• Your objective: Each line of the data below containing "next" needs to be listed.

• Data:
⟨
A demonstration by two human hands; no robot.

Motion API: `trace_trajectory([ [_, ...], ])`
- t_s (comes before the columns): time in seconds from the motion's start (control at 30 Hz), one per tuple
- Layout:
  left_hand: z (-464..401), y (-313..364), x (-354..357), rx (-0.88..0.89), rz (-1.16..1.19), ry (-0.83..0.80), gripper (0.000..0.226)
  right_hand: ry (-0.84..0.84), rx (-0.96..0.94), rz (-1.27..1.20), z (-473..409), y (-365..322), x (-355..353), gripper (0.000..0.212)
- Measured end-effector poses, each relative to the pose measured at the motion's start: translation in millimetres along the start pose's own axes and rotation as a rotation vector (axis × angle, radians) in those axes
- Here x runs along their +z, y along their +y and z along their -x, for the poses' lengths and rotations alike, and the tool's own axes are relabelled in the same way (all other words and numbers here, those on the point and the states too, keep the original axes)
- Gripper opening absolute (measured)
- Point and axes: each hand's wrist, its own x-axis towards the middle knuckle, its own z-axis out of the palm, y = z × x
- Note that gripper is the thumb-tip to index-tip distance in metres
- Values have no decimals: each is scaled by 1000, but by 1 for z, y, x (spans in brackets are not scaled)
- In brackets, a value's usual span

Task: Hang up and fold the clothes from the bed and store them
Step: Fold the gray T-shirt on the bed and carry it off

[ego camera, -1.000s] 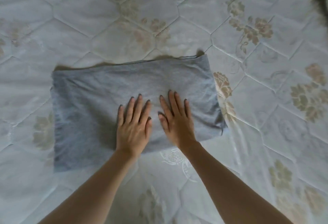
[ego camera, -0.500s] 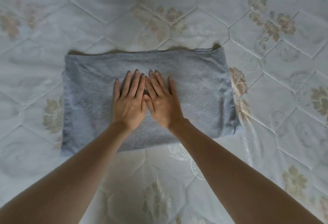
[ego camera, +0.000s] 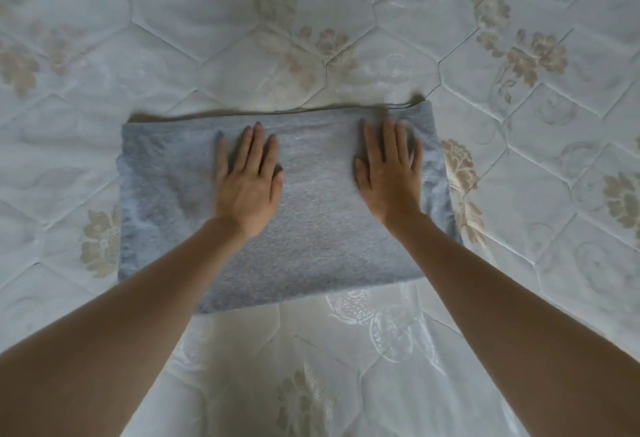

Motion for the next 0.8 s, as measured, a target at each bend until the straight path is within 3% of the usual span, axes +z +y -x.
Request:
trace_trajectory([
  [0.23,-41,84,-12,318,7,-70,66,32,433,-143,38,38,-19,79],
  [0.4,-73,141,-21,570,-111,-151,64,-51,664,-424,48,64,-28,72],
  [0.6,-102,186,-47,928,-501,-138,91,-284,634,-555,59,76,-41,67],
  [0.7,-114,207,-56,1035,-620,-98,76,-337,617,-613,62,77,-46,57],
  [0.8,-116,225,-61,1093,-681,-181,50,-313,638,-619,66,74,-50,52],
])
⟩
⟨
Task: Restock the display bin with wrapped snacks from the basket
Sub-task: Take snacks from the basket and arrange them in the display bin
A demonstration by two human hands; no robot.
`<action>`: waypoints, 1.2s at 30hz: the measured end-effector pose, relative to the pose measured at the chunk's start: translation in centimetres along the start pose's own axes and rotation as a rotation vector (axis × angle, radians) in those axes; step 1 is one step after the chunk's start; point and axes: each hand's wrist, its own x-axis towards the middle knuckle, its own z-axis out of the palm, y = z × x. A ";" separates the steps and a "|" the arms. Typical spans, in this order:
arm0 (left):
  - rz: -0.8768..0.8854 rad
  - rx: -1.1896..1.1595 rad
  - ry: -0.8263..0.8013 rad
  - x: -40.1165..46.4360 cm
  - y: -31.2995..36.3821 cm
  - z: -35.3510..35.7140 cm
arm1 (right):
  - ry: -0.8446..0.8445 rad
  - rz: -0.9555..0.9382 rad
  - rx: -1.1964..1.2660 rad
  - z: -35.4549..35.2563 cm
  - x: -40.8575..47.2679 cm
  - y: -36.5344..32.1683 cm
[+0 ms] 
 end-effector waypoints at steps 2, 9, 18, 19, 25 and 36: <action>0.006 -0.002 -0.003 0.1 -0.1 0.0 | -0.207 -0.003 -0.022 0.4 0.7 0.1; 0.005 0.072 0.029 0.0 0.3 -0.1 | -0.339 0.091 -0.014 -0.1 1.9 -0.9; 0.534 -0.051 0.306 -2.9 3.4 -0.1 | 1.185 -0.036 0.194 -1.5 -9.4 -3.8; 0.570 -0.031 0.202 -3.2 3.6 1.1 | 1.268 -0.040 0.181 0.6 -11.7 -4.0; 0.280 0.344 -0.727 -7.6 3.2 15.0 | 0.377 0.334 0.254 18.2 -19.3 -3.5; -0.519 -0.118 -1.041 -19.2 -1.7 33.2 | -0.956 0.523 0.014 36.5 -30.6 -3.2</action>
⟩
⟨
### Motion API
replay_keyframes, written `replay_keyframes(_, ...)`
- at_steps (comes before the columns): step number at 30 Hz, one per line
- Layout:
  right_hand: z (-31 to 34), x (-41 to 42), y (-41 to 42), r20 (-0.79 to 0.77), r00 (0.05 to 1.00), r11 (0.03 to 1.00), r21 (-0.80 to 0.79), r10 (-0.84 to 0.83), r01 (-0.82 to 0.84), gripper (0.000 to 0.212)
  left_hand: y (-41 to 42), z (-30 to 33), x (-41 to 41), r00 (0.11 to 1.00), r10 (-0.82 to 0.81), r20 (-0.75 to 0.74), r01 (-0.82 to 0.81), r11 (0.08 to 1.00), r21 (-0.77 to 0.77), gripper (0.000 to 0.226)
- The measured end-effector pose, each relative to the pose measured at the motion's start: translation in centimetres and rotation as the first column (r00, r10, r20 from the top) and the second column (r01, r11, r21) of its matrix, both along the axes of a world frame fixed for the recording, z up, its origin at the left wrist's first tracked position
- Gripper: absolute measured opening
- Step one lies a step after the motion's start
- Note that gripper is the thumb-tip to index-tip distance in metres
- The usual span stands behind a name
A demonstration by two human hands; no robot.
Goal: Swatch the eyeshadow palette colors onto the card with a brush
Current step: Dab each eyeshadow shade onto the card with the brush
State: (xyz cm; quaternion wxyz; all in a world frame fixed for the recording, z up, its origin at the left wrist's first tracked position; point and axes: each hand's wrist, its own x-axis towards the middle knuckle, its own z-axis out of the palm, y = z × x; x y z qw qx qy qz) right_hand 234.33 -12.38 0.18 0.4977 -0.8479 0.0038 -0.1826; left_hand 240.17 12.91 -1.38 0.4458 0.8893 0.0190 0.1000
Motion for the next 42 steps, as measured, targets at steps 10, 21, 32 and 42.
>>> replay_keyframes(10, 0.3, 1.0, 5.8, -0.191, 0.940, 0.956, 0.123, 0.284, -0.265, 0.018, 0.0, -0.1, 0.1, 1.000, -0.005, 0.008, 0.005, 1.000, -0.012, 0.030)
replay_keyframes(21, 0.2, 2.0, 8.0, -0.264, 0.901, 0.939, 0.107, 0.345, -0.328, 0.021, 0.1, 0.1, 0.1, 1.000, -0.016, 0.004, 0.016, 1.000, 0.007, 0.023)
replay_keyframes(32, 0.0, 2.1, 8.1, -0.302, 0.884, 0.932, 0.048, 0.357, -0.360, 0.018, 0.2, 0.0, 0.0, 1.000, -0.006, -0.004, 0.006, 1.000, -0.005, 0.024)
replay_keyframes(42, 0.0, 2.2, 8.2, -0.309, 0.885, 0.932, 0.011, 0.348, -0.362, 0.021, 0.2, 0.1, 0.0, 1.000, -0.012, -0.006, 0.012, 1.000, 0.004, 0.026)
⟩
• Solution:
Motion for the next 0.8 s, as measured, a target at each bend until the straight path is within 3% of the usual span, axes +z +y -x.
Motion for the next 42 steps, as measured, targets at steps 10, 21, 32 and 42.

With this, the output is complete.